* [What to produce]
If a line of the records contains the word "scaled", list it.

* [Material for this exercise]
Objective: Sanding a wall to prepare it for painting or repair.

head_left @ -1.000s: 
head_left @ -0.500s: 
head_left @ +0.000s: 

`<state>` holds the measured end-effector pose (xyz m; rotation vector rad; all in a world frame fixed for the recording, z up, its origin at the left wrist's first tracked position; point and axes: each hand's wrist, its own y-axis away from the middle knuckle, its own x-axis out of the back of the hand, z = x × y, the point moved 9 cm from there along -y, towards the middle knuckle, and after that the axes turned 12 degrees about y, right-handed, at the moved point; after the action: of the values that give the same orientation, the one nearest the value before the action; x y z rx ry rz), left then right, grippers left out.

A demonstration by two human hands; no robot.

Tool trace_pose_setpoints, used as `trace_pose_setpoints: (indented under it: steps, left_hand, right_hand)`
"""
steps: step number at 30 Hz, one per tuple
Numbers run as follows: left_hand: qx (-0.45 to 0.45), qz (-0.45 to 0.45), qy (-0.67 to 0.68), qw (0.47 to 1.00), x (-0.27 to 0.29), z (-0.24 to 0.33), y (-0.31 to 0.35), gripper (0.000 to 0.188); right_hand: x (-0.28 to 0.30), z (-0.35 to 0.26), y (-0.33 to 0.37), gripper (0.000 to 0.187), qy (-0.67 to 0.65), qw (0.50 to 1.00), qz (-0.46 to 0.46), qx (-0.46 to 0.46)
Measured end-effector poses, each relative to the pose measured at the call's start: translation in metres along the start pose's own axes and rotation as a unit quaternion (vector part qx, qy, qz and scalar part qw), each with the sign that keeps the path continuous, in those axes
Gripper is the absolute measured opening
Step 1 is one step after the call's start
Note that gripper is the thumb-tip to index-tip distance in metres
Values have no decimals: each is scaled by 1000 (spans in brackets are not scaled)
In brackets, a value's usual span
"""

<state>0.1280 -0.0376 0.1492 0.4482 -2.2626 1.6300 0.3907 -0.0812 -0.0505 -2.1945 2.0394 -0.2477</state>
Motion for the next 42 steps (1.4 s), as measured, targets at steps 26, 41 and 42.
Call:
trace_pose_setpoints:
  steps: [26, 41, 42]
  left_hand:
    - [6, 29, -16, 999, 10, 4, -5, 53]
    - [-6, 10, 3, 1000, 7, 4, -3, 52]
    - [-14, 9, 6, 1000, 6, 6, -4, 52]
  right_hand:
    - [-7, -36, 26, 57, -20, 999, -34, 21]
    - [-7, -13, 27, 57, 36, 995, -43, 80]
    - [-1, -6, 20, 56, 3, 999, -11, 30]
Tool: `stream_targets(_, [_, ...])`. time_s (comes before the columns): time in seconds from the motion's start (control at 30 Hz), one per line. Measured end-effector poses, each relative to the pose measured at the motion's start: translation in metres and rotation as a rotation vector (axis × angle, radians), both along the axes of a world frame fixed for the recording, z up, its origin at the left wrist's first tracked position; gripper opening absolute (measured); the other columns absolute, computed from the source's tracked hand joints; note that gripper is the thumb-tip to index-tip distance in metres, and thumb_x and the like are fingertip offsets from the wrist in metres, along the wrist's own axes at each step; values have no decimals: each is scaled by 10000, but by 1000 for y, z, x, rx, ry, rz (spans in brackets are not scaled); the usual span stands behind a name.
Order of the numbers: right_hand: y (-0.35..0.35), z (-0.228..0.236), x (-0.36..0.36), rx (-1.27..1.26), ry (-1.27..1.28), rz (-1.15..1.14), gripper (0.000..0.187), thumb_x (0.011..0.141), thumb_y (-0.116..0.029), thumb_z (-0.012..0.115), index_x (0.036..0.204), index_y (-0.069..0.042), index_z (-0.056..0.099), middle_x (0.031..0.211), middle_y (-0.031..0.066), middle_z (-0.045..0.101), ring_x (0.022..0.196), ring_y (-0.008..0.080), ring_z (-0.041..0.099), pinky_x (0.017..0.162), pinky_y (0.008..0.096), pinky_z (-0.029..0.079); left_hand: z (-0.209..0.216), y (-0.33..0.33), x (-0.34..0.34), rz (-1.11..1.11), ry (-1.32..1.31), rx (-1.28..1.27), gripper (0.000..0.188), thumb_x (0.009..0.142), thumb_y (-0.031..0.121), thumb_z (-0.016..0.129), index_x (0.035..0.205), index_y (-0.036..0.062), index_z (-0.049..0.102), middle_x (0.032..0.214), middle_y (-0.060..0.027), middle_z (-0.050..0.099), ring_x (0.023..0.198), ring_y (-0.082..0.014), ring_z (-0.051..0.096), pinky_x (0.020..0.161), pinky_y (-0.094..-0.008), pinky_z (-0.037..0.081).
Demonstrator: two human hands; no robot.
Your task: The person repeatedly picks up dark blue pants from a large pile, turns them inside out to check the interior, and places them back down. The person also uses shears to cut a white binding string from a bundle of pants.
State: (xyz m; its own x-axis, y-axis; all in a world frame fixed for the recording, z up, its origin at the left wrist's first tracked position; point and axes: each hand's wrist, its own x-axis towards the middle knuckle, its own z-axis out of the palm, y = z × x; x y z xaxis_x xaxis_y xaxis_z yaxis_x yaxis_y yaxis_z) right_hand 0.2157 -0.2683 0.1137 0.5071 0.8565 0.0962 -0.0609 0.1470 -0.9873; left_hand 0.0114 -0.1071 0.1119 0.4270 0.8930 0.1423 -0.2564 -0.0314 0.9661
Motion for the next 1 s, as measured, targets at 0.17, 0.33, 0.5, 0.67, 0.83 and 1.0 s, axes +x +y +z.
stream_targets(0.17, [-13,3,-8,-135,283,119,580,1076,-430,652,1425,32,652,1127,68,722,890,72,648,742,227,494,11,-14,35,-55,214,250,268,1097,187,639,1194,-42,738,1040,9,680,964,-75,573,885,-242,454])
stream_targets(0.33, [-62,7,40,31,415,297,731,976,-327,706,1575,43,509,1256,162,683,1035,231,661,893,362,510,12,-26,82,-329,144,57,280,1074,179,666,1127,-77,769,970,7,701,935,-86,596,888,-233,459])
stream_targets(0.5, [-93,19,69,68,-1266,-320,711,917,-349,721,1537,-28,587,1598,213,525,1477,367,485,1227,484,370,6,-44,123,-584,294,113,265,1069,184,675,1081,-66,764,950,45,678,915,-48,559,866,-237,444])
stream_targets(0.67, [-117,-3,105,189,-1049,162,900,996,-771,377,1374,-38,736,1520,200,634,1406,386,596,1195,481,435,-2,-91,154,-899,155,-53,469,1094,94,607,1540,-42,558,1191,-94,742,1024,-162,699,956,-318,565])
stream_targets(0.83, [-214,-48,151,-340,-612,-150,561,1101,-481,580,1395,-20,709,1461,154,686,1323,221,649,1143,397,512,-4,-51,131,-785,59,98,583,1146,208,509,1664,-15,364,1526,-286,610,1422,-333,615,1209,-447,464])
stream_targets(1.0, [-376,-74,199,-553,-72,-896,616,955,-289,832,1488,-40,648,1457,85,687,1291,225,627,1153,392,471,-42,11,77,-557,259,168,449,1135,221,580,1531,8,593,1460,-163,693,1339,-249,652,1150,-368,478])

* [Exercise response]
Values have no decimals: each is scaled by 1000 (spans in brackets are not scaled)
Tool: `stream_targets(_, [_, ...])`. time_s (comes before the columns): time in seconds from the motion's start (control at 30 Hz), one per line. Measured end-effector poses, each relative to the pose measured at the motion's start: translation in metres and rotation as a rotation vector (axis × angle, radians), both along the axes of a world frame fixed for the recording, z up, its origin at the left wrist's first tracked position; gripper opening absolute (measured); the other columns absolute, computed from the source's tracked hand joints; note that gripper is the thumb-tip to index-tip distance in metres, and thumb_x and the like are fingertip offsets from the wrist in metres, along the wrist's own axes at each step; values have no decimals: each is scaled by 10000, but by 1000 for y, z, x, rx, ry, rz (spans in brackets are not scaled); the usual span stands behind a name.

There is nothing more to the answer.